Your response should be the complete listing, copied exactly.

[Start of Attachment]

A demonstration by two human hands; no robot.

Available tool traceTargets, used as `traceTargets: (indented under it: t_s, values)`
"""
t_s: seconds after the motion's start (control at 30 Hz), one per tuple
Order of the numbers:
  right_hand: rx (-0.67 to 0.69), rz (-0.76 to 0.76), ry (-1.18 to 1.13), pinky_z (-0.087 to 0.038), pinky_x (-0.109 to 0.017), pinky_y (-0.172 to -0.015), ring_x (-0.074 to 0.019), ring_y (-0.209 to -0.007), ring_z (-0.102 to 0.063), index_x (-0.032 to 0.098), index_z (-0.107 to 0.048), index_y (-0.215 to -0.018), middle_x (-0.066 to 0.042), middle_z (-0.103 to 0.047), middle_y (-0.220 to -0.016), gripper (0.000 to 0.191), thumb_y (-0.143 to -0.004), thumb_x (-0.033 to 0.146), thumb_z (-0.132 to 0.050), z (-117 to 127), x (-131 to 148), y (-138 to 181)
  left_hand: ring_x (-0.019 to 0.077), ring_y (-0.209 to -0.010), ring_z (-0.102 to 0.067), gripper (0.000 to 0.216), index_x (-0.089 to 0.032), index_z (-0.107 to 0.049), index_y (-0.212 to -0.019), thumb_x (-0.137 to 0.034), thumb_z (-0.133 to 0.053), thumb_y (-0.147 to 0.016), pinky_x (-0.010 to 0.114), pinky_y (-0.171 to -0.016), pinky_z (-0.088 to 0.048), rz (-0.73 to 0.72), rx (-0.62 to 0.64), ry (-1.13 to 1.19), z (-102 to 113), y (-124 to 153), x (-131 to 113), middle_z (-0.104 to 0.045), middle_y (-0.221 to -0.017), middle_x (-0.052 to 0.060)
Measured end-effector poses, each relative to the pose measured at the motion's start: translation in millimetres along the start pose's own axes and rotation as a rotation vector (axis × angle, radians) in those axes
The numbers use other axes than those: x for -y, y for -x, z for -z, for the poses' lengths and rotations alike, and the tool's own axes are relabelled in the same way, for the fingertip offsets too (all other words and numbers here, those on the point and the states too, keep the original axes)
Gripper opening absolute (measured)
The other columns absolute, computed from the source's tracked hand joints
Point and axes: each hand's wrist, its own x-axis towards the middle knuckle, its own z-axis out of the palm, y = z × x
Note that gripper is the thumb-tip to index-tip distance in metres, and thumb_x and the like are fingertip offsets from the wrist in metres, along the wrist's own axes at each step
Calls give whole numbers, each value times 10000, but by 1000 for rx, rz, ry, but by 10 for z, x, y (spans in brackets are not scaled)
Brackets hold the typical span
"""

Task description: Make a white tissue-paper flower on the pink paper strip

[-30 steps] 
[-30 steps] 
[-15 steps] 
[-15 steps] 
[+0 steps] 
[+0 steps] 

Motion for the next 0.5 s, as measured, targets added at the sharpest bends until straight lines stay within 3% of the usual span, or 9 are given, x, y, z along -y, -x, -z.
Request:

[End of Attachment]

> Solution for this exercise
A demonstration by two human hands; no robot.

Available tool traceTargets, used as `traceTargets: (indented under it: t_s, values)`
"""
t_s: seconds after the motion's start (control at 30 Hz), one per tuple
Order of the numbers:
  right_hand: rx (-0.67 to 0.69), rz (-0.76 to 0.76), ry (-1.18 to 1.13), pinky_z (-0.087 to 0.038), pinky_x (-0.109 to 0.017), pinky_y (-0.172 to -0.015), ring_x (-0.074 to 0.019), ring_y (-0.209 to -0.007), ring_z (-0.102 to 0.063), index_x (-0.032 to 0.098), index_z (-0.107 to 0.048), index_y (-0.215 to -0.018), middle_x (-0.066 to 0.042), middle_z (-0.103 to 0.047), middle_y (-0.220 to -0.016), gripper (0.000 to 0.191), thumb_y (-0.143 to -0.004), thumb_x (-0.033 to 0.146), thumb_z (-0.132 to 0.050), z (-117 to 127), x (-131 to 148), y (-138 to 181)
  left_hand: ring_x (-0.019 to 0.077), ring_y (-0.209 to -0.010), ring_z (-0.102 to 0.067), gripper (0.000 to 0.216), index_x (-0.089 to 0.032), index_z (-0.107 to 0.049), index_y (-0.212 to -0.019), thumb_x (-0.137 to 0.034), thumb_z (-0.133 to 0.053), thumb_y (-0.147 to 0.016), pinky_x (-0.010 to 0.114), pinky_y (-0.171 to -0.016), pinky_z (-0.088 to 0.048), rz (-0.73 to 0.72), rx (-0.62 to 0.64), ry (-1.13 to 1.19), z (-102 to 113), y (-124 to 153), x (-131 to 113), middle_z (-0.104 to 0.045), middle_y (-0.221 to -0.017), middle_x (-0.052 to 0.060)
Measured end-effector poses, each relative to the pose measured at the motion's start: translation in millimetres along the start pose's own axes and rotation as a rotation vector (axis × angle, radians) in those axes
The numbers use other axes than those: x for -y, y for -x, z for -z, for the poses' lengths and rotations alike, and the tool's own axes are relabelled in the same way, for the fingertip offsets too (all other words and numbers here, those on the point and the states too, keep the original axes)
Gripper opening absolute (measured)
The other columns absolute, computed from the source's tracked hand joints
Point and axes: each hand's wrist, its own x-axis towards the middle knuckle, its own z-axis out of the palm, y = z × x
Note that gripper is the thumb-tip to index-tip distance in metres, and thumb_x and the like are fingertip offsets from the wrist in metres, along the wrist's own axes at each step
Calls give whole numbers, each value times 10000, but by 1000 for rx, rz, ry, but by 10 for z, x, y (spans in brackets are not scaled)
Brackets hold the typical span
"""

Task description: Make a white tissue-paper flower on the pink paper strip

[-30 steps] 
[-30 steps] 
[-15 steps] 
[-15 steps] 
[+0 steps] 
[+0 steps] 

Motion for the next 0.5 s, as measured, targets added at the sharpest bends until straight lines stay within 3% of the usual span, or 9 are given, x, y, z along -y, -x, -z.
Request:

Output for the exercise is now complete.